When to Call a Professional

This is a PHP output buffering and header ordering issue — no external service is needed. You fix it entirely by restructuring your PHP file to ensure all header calls come before any output. A good code editor with UTF-8 BOM detection can help find invisible BOM characters.

Frequently Asked Questions

Why can't I send headers after output in PHP?

HTTP requires that headers come before the response body in the data stream. Once PHP sends the first byte of output to the browser, the HTTP response body has started and headers are sent automatically. Any subsequent call to header() arrives too late — the headers have already been transmitted. This is not a PHP limitation but an HTTP protocol requirement.

What is a UTF-8 BOM and how do I remove it?

A BOM (Byte Order Mark) is a hidden 3-byte sequence (0xEF 0xBB 0xBF) that some text editors add to UTF-8 files to indicate the file's encoding. PHP treats this as literal output, sending it to the browser before your script runs. To remove it: in VS Code, click the encoding shown in the bottom right status bar > select 'Save with encoding' > choose 'UTF-8' (not 'UTF-8 with BOM'). In Notepad++: Encoding menu > Convert to UTF-8 (without BOM).

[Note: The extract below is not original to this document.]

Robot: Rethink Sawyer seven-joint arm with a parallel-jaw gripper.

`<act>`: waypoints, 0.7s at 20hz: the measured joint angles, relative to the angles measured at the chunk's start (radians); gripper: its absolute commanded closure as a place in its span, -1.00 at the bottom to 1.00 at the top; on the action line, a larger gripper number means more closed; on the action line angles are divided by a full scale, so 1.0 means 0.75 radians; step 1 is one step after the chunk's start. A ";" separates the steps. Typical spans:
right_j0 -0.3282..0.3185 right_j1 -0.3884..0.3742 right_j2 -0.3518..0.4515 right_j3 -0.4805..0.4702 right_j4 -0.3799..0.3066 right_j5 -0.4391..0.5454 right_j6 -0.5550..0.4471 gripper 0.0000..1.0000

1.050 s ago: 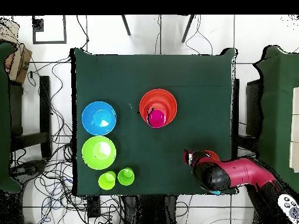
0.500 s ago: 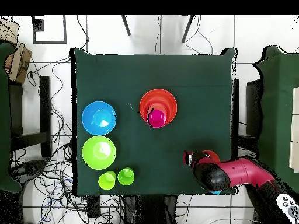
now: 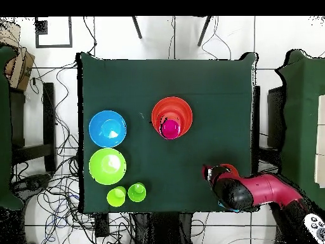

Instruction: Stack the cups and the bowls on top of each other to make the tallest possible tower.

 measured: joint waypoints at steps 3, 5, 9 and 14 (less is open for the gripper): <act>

Should I use ob_start() to avoid this error?

ob_start() is a valid and widely-used solution, especially in frameworks and CMS systems. It buffers all output so that header() calls work even if output was started earlier. However, using ob_start() without also fixing the root cause means premature output still exists — it is just hidden. For your own code, fixing the premature output is cleaner. For legacy or third-party code where you cannot control all includes, ob_start() is a practical solution.